Chef Christopher Crosby described how he escaped from the flames in a block of flats in Norton, near Malton, North Yorkshire, in the early hours of September 5 last year by jumping from a window.
Leeds Crown Court has heard the fire claimed the lives of apprentice jockeys Jamie Kyne, 18, from Kiltrogue, Co Galway, Ireland, and Jan Wilson, 19, from Forfar, Scotland.
Today, Mr Crosby told the jury he and his girlfriend went to the front of the block after both jumped to safety and he found a number of people had gathered, including Peter Brown, who is accused of starting the fire.
He said: "He (Brown) was pacing up and down. He looked angry and drunk as well."
Mr Crosby said Brown was talking to himself and, asked what he was saying, he said: "I remember him saying 'Someone's done this'."
He told the jury Brown probably said this twice and added: "It was as if he was trying to pin the blame to someone."
Earlier, Mr Crosby described how he and his girlfriend, Leonie Lenaghan, were woken by fire alarms before they escaped.
He said he encouraged jockey Ian Brennan to jump after he was spotted hanging from a window on the top floor.
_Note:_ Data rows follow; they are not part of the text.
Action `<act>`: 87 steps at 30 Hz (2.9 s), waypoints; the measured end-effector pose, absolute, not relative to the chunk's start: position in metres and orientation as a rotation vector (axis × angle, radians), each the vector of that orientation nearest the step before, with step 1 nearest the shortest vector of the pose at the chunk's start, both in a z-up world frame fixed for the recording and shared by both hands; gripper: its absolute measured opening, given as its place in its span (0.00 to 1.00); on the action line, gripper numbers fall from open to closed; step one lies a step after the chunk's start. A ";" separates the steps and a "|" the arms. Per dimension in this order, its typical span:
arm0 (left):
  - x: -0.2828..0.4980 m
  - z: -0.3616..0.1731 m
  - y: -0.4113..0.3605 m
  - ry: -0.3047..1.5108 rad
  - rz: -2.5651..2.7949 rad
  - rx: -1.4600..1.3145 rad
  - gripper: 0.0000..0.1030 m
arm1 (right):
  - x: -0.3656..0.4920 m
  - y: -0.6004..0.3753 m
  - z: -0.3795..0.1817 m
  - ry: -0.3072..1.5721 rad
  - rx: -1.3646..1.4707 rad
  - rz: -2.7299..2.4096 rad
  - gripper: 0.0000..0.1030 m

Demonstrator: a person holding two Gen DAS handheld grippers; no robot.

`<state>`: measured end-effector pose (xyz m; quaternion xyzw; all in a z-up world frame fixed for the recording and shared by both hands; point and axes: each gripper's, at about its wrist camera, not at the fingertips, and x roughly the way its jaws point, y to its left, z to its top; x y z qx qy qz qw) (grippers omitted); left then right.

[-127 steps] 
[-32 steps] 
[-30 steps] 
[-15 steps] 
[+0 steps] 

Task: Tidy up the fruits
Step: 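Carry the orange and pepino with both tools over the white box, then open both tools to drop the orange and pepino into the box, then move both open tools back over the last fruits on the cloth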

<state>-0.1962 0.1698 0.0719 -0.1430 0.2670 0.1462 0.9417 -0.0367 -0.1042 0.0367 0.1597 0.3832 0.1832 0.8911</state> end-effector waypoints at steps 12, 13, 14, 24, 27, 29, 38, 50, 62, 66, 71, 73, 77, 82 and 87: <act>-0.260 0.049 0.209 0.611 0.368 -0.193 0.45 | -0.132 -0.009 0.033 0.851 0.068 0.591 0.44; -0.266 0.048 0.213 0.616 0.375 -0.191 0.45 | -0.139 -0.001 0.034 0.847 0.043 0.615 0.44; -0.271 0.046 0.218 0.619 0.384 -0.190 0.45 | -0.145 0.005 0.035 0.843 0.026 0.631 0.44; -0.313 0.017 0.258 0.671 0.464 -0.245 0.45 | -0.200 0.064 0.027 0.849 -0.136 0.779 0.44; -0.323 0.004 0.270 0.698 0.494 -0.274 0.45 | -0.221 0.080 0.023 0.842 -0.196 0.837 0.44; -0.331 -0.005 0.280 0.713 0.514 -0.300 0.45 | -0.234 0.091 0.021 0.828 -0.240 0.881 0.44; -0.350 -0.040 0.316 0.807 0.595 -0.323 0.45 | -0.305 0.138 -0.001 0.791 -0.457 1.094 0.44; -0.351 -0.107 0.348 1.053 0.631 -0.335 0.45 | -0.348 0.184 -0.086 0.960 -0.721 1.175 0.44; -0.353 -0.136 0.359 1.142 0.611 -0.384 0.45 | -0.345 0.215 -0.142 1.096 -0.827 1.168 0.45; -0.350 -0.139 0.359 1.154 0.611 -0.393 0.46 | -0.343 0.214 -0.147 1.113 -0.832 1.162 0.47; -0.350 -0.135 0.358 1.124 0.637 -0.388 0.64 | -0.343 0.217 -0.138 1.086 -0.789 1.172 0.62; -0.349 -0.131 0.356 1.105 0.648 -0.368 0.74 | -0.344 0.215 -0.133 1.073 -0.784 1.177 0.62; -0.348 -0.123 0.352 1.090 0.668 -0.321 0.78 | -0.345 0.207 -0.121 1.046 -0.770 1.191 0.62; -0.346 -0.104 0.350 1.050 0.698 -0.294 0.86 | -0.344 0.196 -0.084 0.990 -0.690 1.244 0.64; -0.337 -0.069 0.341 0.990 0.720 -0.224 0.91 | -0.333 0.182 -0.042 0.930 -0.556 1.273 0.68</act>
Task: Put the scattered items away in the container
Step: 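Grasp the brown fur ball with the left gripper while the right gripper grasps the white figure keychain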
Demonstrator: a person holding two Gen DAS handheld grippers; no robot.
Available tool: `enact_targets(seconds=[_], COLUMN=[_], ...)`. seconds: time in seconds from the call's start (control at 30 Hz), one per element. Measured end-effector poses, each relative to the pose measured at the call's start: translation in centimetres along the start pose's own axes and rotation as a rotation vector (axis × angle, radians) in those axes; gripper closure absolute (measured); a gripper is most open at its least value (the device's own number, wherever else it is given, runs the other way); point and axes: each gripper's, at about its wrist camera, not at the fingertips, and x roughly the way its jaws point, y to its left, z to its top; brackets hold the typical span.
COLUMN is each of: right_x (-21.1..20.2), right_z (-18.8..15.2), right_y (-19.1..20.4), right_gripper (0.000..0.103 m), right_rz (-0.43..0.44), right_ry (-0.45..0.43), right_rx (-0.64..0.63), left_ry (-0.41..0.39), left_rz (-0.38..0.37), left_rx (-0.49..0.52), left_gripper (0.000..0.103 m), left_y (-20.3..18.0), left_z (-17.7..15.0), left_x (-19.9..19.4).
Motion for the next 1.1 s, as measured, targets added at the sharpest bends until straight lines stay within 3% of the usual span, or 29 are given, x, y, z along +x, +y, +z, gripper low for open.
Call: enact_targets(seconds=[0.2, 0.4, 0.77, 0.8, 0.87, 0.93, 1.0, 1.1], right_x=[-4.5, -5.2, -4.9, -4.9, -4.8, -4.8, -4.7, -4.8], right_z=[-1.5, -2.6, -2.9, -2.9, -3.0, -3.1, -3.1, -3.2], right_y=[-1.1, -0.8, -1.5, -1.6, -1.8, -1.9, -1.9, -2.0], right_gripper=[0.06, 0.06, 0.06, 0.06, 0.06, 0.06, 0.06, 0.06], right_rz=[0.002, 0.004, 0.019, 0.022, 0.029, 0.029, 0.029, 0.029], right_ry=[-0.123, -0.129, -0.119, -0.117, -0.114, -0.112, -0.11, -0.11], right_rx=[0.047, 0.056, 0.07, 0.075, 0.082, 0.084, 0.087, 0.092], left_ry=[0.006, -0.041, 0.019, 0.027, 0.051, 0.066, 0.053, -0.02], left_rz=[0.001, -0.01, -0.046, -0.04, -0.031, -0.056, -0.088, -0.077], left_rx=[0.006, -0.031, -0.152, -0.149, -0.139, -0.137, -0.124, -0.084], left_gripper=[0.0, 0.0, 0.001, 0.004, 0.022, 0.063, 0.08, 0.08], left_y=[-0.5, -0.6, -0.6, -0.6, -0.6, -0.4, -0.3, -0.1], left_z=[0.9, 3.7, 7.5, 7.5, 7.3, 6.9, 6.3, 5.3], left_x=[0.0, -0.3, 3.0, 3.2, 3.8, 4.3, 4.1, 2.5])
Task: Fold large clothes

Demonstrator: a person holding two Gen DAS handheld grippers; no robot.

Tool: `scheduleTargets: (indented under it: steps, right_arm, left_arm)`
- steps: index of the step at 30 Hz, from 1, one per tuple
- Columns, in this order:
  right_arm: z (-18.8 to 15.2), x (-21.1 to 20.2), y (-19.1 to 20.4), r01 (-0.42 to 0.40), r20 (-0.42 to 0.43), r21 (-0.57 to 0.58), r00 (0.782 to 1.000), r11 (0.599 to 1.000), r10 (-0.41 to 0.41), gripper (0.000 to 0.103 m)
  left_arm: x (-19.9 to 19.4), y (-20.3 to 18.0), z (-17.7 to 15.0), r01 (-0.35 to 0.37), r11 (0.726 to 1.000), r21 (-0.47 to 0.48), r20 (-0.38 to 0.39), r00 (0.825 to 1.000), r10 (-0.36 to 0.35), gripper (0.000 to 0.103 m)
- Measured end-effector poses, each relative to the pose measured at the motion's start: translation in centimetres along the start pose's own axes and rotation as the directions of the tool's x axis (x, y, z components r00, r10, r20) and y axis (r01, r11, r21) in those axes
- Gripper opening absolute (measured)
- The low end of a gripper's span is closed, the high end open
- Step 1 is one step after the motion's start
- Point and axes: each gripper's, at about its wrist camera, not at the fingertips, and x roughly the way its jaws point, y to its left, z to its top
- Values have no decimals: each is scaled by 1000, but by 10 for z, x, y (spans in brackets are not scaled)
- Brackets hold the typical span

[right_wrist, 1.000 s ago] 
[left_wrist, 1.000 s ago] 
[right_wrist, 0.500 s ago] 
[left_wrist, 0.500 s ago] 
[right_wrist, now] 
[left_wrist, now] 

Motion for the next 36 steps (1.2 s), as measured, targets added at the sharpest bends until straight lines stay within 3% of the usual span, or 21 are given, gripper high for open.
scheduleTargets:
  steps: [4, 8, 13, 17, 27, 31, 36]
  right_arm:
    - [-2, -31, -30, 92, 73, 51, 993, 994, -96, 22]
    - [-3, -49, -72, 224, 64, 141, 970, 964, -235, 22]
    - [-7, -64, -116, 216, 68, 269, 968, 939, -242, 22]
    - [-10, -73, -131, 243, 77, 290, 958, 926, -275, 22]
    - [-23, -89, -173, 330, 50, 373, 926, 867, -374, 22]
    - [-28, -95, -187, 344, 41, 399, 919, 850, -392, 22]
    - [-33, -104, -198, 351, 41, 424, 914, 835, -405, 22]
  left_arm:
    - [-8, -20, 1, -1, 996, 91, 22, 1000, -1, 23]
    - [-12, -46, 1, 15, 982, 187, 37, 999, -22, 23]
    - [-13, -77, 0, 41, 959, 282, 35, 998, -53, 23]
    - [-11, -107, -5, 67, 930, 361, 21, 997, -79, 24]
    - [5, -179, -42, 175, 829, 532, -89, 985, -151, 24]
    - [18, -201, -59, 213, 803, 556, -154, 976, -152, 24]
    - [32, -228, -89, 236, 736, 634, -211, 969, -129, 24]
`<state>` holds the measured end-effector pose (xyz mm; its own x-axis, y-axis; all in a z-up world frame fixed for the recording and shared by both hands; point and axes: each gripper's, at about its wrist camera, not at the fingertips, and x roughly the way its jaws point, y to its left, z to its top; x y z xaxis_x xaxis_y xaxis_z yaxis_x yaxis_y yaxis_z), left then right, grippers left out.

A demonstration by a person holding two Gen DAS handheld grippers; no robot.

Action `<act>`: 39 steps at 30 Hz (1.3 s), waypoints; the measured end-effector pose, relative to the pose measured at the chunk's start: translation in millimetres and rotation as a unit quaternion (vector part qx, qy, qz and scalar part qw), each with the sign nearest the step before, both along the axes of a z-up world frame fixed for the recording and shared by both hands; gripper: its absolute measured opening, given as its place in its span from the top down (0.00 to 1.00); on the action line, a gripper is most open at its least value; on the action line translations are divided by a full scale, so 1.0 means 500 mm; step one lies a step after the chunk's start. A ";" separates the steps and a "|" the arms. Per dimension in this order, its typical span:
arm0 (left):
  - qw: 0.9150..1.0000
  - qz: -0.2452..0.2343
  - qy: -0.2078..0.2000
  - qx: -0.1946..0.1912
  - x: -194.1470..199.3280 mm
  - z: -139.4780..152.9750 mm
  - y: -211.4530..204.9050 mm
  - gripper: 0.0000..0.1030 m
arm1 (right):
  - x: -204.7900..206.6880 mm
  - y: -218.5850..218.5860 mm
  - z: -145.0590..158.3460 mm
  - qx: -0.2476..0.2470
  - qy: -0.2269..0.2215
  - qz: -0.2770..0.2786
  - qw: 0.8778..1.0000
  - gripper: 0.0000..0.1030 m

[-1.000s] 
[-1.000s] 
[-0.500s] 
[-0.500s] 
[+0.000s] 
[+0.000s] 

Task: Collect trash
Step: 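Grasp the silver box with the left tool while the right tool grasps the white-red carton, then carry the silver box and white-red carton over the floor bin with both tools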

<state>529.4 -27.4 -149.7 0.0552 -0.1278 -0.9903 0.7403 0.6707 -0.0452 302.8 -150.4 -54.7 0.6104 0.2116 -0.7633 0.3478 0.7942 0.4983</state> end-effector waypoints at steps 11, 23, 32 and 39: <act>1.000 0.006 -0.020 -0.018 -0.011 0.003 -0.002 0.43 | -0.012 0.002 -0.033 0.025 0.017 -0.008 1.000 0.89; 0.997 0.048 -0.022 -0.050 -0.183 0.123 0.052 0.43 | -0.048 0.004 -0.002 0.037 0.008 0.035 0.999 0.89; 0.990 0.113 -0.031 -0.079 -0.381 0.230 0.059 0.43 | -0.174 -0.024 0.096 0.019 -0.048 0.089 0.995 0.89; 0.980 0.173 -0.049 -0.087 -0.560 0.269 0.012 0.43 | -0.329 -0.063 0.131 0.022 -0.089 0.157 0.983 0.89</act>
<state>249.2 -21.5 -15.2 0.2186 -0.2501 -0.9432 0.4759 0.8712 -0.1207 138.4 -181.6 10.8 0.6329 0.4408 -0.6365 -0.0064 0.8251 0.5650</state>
Mr Crosby described how he broke Mr Brennan's fall as he jumped from the flat he had been in with Mr Kyne and Mr Wilson when the fire broke out.
Brown, of School Croft, Brotherton, North Yorkshire, denies two charges of murder, two charges of manslaughter and one of arson with intent to endanger life.
Miss Lenaghan told the jury that people from the flats gathered in the nearby Railway Tavern.
She said did not know about Mr Kyne's death until Brown mentioned it.
"Pete said we should stop talking about Jamie because he's dead," she said.
"It was horrible the way he said it to us."
Miss Lenaghan and Mr Crosby lived together in a flat below the one in which the two jockeys died, the court heard.
They were giving evidence on the fourth day of the trial.
Prosecutors have told the jury of six men and six women that Brown, 37, started the blaze when he lit rubbish in the communal entrance to the block of flats known as Buckrose Court.
The prosecution case is that a drunken Brown torched the complex as an act of "revenge" after he was refused entry to a party in one of the flats.
The fire "raged" through the building, forcing many of the occupants to jump for their lives.
Miss Wilson, who had been staying with her boyfriend, Mr Brennan, and Mr Kyne were asleep in a top-floor flat when the alarm was raised.
The court has heard that Brown - who later described himself to police as a "drunken Scotsman" - had been drinking in several pubs before the fire started.
In the meantime, a party had been going on mainly in Flat 4 at Buckrose Court but those attending also went in and out of Flat 5 - the one where the two jockeys died.